LISTED ENTRIES:
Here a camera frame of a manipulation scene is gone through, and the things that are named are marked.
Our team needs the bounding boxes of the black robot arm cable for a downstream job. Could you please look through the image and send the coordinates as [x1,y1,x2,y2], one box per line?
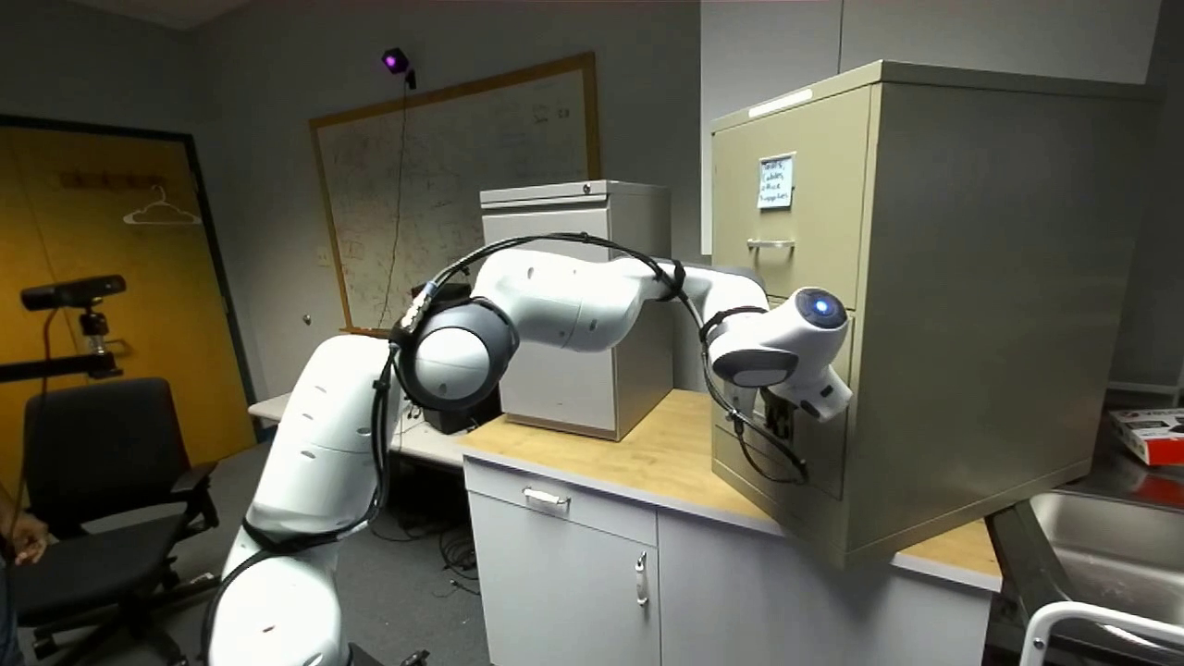
[367,231,813,488]

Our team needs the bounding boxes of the wall camera with purple light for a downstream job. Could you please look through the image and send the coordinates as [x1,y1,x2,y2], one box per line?
[377,44,423,94]

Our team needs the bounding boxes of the white paper label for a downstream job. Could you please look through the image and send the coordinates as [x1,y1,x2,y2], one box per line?
[750,153,801,216]

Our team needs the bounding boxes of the grey base cabinet drawer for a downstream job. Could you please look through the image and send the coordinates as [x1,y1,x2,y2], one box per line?
[464,456,661,547]

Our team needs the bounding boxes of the bare person hand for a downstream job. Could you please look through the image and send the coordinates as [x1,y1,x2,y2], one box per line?
[0,509,58,575]

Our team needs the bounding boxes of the yellow wooden door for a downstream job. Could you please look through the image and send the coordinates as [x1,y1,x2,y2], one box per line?
[0,116,264,496]

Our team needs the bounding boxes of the grey base cabinet door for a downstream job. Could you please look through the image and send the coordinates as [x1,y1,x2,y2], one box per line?
[467,494,661,666]

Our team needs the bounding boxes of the black office chair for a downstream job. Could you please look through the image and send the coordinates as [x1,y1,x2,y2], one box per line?
[8,373,229,666]

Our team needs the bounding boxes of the stainless steel sink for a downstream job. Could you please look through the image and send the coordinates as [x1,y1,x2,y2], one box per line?
[1025,488,1184,666]

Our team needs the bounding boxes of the black stereo camera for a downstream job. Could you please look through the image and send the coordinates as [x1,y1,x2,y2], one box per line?
[15,272,129,316]

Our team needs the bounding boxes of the white tube frame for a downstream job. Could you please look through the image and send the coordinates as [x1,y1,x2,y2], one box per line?
[1019,600,1184,666]

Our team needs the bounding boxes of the red and white box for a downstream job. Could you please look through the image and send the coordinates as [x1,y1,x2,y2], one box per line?
[1108,409,1184,475]

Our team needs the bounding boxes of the white clothes hanger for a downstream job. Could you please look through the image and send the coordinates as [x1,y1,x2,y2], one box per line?
[119,181,209,232]

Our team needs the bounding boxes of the metal handle of labelled drawer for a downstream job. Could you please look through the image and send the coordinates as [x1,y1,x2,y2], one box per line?
[745,232,801,266]

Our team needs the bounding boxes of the beige metal filing cabinet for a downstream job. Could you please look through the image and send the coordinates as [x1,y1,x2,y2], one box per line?
[703,60,1163,575]

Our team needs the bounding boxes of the beige drawer with paper label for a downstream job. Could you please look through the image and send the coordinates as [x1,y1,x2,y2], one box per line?
[707,86,883,316]

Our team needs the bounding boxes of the wood framed whiteboard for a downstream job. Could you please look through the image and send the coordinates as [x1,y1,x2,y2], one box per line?
[307,49,607,341]

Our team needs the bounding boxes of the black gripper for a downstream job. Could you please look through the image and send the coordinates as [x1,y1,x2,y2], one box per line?
[758,390,807,449]

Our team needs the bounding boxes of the grey metal filing cabinet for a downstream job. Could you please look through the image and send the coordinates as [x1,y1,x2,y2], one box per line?
[474,178,677,445]

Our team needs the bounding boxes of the black camera stand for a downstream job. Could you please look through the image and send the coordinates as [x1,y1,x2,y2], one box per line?
[0,308,129,390]

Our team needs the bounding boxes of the grey base cabinet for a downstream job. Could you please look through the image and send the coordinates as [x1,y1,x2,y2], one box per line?
[464,451,1012,666]

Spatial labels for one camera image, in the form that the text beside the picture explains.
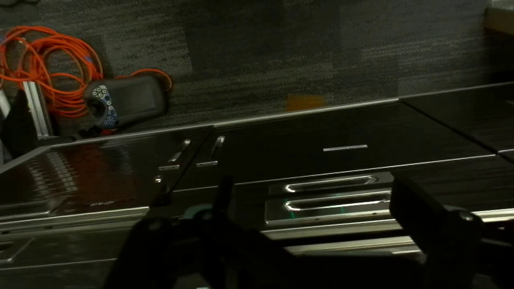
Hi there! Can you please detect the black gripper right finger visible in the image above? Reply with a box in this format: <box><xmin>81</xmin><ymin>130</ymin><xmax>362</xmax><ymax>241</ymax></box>
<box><xmin>391</xmin><ymin>170</ymin><xmax>514</xmax><ymax>289</ymax></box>

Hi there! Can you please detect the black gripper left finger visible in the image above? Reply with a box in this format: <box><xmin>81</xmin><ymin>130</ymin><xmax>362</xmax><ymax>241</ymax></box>
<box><xmin>102</xmin><ymin>174</ymin><xmax>287</xmax><ymax>289</ymax></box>

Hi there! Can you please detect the wide black steel drawer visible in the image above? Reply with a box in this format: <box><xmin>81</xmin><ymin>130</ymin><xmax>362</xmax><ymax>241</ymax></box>
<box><xmin>176</xmin><ymin>101</ymin><xmax>497</xmax><ymax>186</ymax></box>

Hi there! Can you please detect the dark grey box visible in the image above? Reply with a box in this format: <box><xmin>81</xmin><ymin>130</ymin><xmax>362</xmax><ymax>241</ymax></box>
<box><xmin>84</xmin><ymin>74</ymin><xmax>173</xmax><ymax>130</ymax></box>

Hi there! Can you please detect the aluminium extrusion post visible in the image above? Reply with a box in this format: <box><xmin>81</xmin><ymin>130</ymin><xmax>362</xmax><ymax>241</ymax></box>
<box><xmin>22</xmin><ymin>79</ymin><xmax>55</xmax><ymax>141</ymax></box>

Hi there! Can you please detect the orange cable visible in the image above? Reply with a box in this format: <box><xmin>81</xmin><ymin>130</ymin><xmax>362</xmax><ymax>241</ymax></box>
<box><xmin>0</xmin><ymin>23</ymin><xmax>176</xmax><ymax>122</ymax></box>

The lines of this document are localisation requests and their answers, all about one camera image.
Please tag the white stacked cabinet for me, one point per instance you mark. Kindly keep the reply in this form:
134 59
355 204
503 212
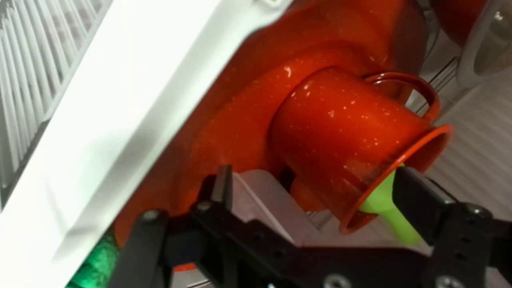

WORK TO BE COMPLETED:
When you repeat the listing, keep it exact and leave the pictures behind.

RESPONSE AREA:
Here a camera frame of a manipulation scene is gone through, and the things that are named are marked.
Our team needs the bounding boxes of the black robot arm cable for a downstream job. Could you please look through the image and send the coordinates as [x1,y1,x2,y2], one box per line?
[367,231,813,488]

Our team needs the bounding boxes of the wall camera with purple light for a downstream job. Could you please look through the image and send the coordinates as [x1,y1,x2,y2], one box per line?
[377,44,423,94]

Our team needs the bounding boxes of the white paper label for a downstream job. Could you please look through the image and send the coordinates as [x1,y1,x2,y2], one box per line?
[750,153,801,216]

Our team needs the bounding boxes of the grey base cabinet drawer for a downstream job. Could you please look through the image and send the coordinates as [x1,y1,x2,y2], one box per line?
[464,456,661,547]

Our team needs the bounding boxes of the bare person hand for a downstream job. Could you please look through the image and send the coordinates as [x1,y1,x2,y2], one box per line?
[0,509,58,575]

Our team needs the bounding boxes of the yellow wooden door for a downstream job. Could you please look through the image and send the coordinates as [x1,y1,x2,y2], one box per line?
[0,116,264,496]

Our team needs the bounding boxes of the grey base cabinet door for a downstream job. Could you please look through the image and send the coordinates as [x1,y1,x2,y2], one box per line?
[467,494,661,666]

Our team needs the bounding boxes of the black office chair for a downstream job. Could you please look through the image and send the coordinates as [x1,y1,x2,y2], one box per line?
[8,373,229,666]

Our team needs the bounding boxes of the stainless steel sink for a downstream job. Could you please look through the image and send the coordinates as [x1,y1,x2,y2], one box per line?
[1025,488,1184,666]

Our team needs the bounding boxes of the black stereo camera for a downstream job. Could you please look through the image and send the coordinates as [x1,y1,x2,y2], one box per line?
[15,272,129,316]

Our team needs the bounding boxes of the white tube frame for a downstream job. Could you please look through the image and send the coordinates as [x1,y1,x2,y2], one box per line?
[1019,600,1184,666]

Our team needs the bounding boxes of the red and white box for a downstream job. Could you please look through the image and send the coordinates as [x1,y1,x2,y2], one box per line?
[1108,409,1184,475]

Our team needs the bounding boxes of the white clothes hanger for a downstream job. Could you please look through the image and send the coordinates as [x1,y1,x2,y2], one box per line?
[119,181,209,232]

Our team needs the bounding boxes of the metal handle of labelled drawer for a downstream job. Could you please look through the image and send the coordinates as [x1,y1,x2,y2], one box per line?
[745,232,801,266]

Our team needs the bounding boxes of the beige metal filing cabinet for a downstream job. Could you please look through the image and send the coordinates as [x1,y1,x2,y2], one box per line?
[703,60,1163,575]

Our team needs the bounding boxes of the beige drawer with paper label for a downstream job. Could you please look through the image and send the coordinates as [x1,y1,x2,y2], one box per line?
[707,86,883,316]

Our team needs the bounding boxes of the wood framed whiteboard for a downstream job. Could you please look through the image and send the coordinates as [x1,y1,x2,y2], one box per line?
[307,49,607,341]

Our team needs the bounding boxes of the black gripper for a downstream job. Could you please look through the image and send the coordinates as [x1,y1,x2,y2], one box per line?
[758,390,807,449]

Our team needs the bounding boxes of the grey metal filing cabinet for a downstream job. Could you please look through the image and send the coordinates as [x1,y1,x2,y2], one box per line?
[474,178,677,445]

Our team needs the bounding boxes of the black camera stand for a downstream job. Could you please look through the image and send the coordinates as [x1,y1,x2,y2], one box per line?
[0,308,129,390]

Our team needs the bounding boxes of the grey base cabinet for a downstream job. Could you please look through the image and send the coordinates as [x1,y1,x2,y2], one box per line?
[464,451,1012,666]

Spatial labels for one camera image, in the form that the text beside the picture explains.
Hi there! Can you please detect the black gripper right finger visible in the image above? Reply with a box in this format: <box><xmin>81</xmin><ymin>130</ymin><xmax>362</xmax><ymax>241</ymax></box>
<box><xmin>391</xmin><ymin>170</ymin><xmax>514</xmax><ymax>289</ymax></box>

Hi there! Can you please detect the black gripper left finger visible in the image above? Reply with a box in this format: <box><xmin>81</xmin><ymin>130</ymin><xmax>362</xmax><ymax>241</ymax></box>
<box><xmin>102</xmin><ymin>174</ymin><xmax>287</xmax><ymax>289</ymax></box>

Hi there! Can you please detect the wide black steel drawer visible in the image above? Reply with a box in this format: <box><xmin>81</xmin><ymin>130</ymin><xmax>362</xmax><ymax>241</ymax></box>
<box><xmin>176</xmin><ymin>101</ymin><xmax>497</xmax><ymax>186</ymax></box>

Hi there! Can you please detect the dark grey box visible in the image above? Reply with a box in this format: <box><xmin>81</xmin><ymin>130</ymin><xmax>362</xmax><ymax>241</ymax></box>
<box><xmin>84</xmin><ymin>74</ymin><xmax>173</xmax><ymax>130</ymax></box>

Hi there! Can you please detect the aluminium extrusion post visible in the image above? Reply with a box in this format: <box><xmin>81</xmin><ymin>130</ymin><xmax>362</xmax><ymax>241</ymax></box>
<box><xmin>22</xmin><ymin>79</ymin><xmax>55</xmax><ymax>141</ymax></box>

Hi there! Can you please detect the orange cable visible in the image above? Reply with a box in this format: <box><xmin>81</xmin><ymin>130</ymin><xmax>362</xmax><ymax>241</ymax></box>
<box><xmin>0</xmin><ymin>23</ymin><xmax>176</xmax><ymax>122</ymax></box>

The lines of this document are localisation requests and their answers, all about one camera image.
Please tag the white stacked cabinet for me, one point per instance you mark. Kindly keep the reply in this form:
134 59
355 204
503 212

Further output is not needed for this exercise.